SHAKIR ABAL 2011
The Director's Words
Tim Langford (Director)
For me this film is really about how art and artists function in a culture where art and State patronage are intertwined. You don't bite the hand that feeds you, so how do you negotiate the tricky relationship where you are obliged to tread a fme line between receiving the necessary State sanctioned approvals and support versus the desire to challenge the status-quo, present the truth (as you see it) and criticize the power elites?
The key message is contained in the film’s opening sequence: We glimpse a huge piece of roadside graffiti emblazoned with the words 'Art is meant to Disturb' (the last thing I expected to see in Kuwait City!). Because it seems to me, that Art and its execution is 'negotiation' in this part of the world.

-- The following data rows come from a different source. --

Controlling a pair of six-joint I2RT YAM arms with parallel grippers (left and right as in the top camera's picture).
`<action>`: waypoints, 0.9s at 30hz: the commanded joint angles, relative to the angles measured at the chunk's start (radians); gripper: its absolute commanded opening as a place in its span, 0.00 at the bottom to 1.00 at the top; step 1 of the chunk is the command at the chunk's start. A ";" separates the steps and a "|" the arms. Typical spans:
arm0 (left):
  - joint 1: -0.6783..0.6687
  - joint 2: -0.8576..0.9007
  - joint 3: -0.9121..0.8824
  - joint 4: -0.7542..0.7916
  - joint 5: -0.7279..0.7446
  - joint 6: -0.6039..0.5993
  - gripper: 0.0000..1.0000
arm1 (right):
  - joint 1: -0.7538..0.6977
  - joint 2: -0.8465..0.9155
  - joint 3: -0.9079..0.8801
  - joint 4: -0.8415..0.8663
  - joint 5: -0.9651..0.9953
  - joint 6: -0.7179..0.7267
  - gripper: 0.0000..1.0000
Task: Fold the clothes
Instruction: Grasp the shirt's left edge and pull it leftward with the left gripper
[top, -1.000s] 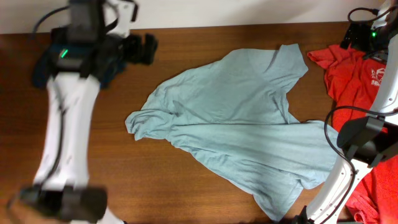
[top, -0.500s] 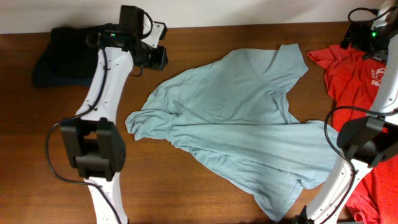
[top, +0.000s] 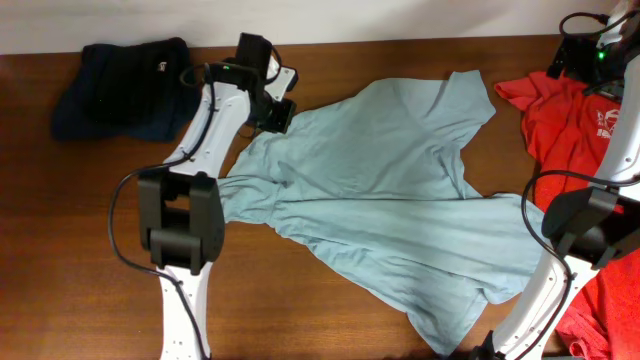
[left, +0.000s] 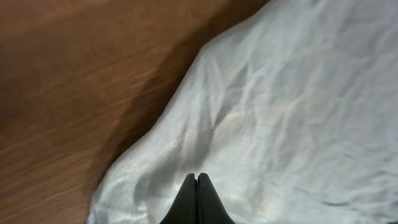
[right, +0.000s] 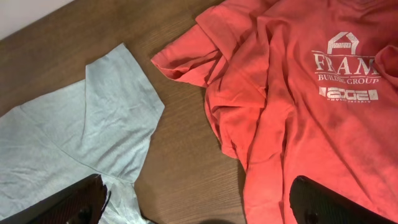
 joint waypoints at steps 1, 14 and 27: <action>-0.001 0.051 0.021 0.004 -0.037 0.009 0.00 | 0.005 -0.010 0.006 0.000 0.002 0.008 0.99; -0.001 0.098 0.020 0.038 -0.122 0.009 0.01 | 0.005 -0.010 0.006 0.000 0.002 0.008 0.99; 0.000 0.162 0.017 0.029 -0.290 0.008 0.01 | 0.005 -0.010 0.006 0.000 0.002 0.008 0.99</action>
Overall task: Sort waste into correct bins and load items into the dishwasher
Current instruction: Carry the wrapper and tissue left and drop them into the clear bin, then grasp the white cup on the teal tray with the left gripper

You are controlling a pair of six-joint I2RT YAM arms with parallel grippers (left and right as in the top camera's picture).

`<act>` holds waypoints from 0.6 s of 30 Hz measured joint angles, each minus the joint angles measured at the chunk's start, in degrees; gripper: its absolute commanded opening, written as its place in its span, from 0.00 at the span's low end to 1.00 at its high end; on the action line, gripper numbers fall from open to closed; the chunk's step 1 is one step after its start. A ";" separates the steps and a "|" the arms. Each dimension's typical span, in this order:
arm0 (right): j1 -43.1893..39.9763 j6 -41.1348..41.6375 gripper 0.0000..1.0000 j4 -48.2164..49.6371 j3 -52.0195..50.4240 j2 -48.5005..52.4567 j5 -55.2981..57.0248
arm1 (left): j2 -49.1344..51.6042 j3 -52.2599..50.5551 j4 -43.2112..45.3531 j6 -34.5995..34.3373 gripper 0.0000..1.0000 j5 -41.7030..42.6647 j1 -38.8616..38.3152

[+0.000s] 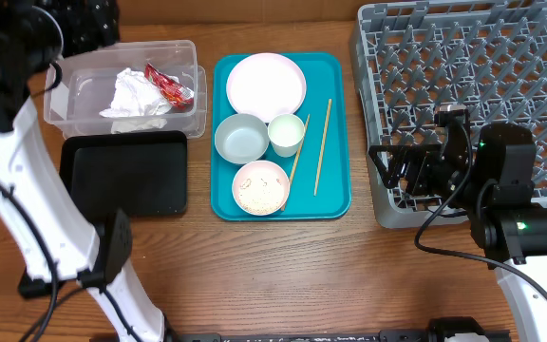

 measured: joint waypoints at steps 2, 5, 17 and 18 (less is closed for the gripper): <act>0.00 0.15 1.00 0.00 0.00 0.00 0.00 | -2.71 -4.94 0.07 0.00 0.81 1.62 -2.21; 0.00 0.20 1.00 0.00 0.00 0.00 0.02 | -4.48 -12.72 0.13 0.15 0.82 2.49 -5.49; 0.00 0.33 1.00 -0.04 0.00 0.00 0.00 | -1.25 -41.55 8.68 0.61 0.79 -0.68 -19.80; 0.00 0.37 1.00 -0.02 0.00 0.00 0.02 | -0.22 -43.10 11.17 0.98 0.79 -0.92 -20.72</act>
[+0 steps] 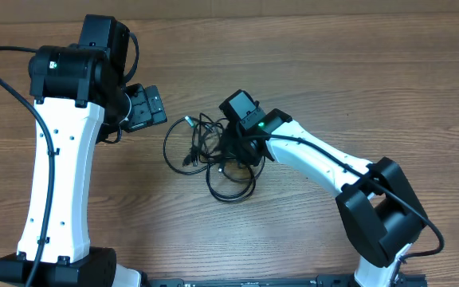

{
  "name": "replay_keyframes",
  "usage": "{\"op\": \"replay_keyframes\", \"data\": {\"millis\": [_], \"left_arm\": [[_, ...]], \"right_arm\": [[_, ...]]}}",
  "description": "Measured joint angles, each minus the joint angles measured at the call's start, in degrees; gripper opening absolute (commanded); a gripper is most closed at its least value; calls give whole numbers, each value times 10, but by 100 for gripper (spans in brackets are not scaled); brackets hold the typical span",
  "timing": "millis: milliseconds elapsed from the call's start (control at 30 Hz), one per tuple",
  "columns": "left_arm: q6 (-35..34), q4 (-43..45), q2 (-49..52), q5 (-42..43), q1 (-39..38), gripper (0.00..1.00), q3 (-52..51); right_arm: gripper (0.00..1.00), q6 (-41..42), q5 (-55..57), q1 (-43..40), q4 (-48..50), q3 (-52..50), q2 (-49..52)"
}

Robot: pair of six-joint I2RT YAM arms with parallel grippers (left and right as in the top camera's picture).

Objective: Untangle cables
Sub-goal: 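Close the right gripper on cable strands in the tangle, then lift the grasped strands with the right gripper and pull back-right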

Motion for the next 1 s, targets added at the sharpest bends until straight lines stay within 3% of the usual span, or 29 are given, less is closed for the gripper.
{"op": "replay_keyframes", "data": {"millis": [367, 600, 767, 1000], "left_arm": [[2, 0, 0, 0, 0, 100, 0], [2, 0, 0, 0, 0, 100, 0], [2, 0, 0, 0, 0, 100, 0], [2, 0, 0, 0, 0, 100, 0]], "right_arm": [[4, -149, 3, 0, -80, 73, -19], [4, -296, 6, 7, -115, 171, -137], [4, -339, -6, 11, -122, 183, -206], [4, -365, -35, 14, -139, 166, -199]]}}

Shakir Abal (Director I Producer)
For me this film is all about dictatorship as played in the Shakespearean play "Richard III" and the effect that dictators have had on the modern Middle Eastern countries. The chaos that is evident in the film is but just a reflection of the true situation all over the ME. This film was made before all the upheavals in Tunisia, Egypt and others, but it seems that it predicted what was going to happen. It is so ironic that the play was performed in front of President Bashar Al Assad of Syria in 2009, and he reacted as if Richard III had no reflection on how he rules his country. This film also tries to address foreign interference from ancient Empires to present day Empires.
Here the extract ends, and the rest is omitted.